• _WORK INSTRUCTION_: If a line in the data below holds the word "frame", copy it.

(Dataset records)
·····
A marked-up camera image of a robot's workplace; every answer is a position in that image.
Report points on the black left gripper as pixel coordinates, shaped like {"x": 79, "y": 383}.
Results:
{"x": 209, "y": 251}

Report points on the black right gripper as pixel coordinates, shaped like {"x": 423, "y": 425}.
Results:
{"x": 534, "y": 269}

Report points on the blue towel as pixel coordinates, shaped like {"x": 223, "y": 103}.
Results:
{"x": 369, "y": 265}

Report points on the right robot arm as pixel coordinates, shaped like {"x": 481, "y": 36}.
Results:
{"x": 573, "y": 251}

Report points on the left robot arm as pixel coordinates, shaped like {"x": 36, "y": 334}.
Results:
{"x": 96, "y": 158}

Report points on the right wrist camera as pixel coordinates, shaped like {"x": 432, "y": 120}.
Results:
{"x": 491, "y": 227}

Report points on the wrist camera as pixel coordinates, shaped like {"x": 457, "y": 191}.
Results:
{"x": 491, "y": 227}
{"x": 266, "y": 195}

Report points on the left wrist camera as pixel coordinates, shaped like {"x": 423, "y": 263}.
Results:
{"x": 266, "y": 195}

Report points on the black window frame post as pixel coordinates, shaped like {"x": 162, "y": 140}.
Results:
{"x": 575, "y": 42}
·····
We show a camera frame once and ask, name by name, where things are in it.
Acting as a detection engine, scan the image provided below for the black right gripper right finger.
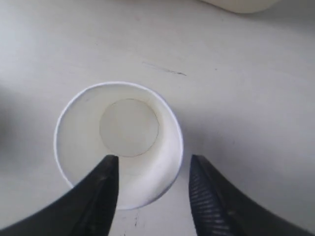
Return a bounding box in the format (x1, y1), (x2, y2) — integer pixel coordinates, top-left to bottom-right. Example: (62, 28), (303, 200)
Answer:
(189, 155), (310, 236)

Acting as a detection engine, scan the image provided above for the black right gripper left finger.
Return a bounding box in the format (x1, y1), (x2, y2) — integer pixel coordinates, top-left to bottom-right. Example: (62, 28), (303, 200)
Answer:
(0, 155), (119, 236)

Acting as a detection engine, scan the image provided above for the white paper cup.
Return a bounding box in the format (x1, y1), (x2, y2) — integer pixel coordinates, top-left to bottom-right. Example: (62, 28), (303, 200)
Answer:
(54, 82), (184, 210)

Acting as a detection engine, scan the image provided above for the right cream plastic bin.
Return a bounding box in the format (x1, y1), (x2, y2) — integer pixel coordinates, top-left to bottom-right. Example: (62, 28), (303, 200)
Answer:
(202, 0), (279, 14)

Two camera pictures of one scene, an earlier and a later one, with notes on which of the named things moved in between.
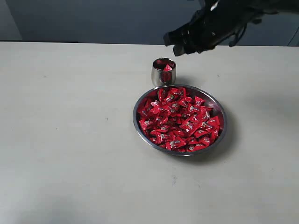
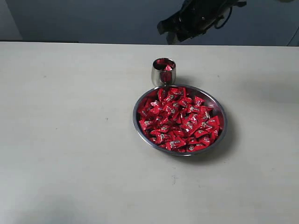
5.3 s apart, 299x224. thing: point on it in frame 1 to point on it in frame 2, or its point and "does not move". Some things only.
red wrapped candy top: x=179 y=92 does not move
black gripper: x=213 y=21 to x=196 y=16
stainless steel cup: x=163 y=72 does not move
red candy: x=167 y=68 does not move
·····
• _TASK RESULT_:
Report points on the black window frame post as pixel coordinates, shaped like {"x": 162, "y": 140}.
We show a camera frame once and ask, name by name, where things are in it.
5.3 s apart, 299x224. thing: point on it in frame 1 to point on it in frame 2, or its point and "does not move". Some things only.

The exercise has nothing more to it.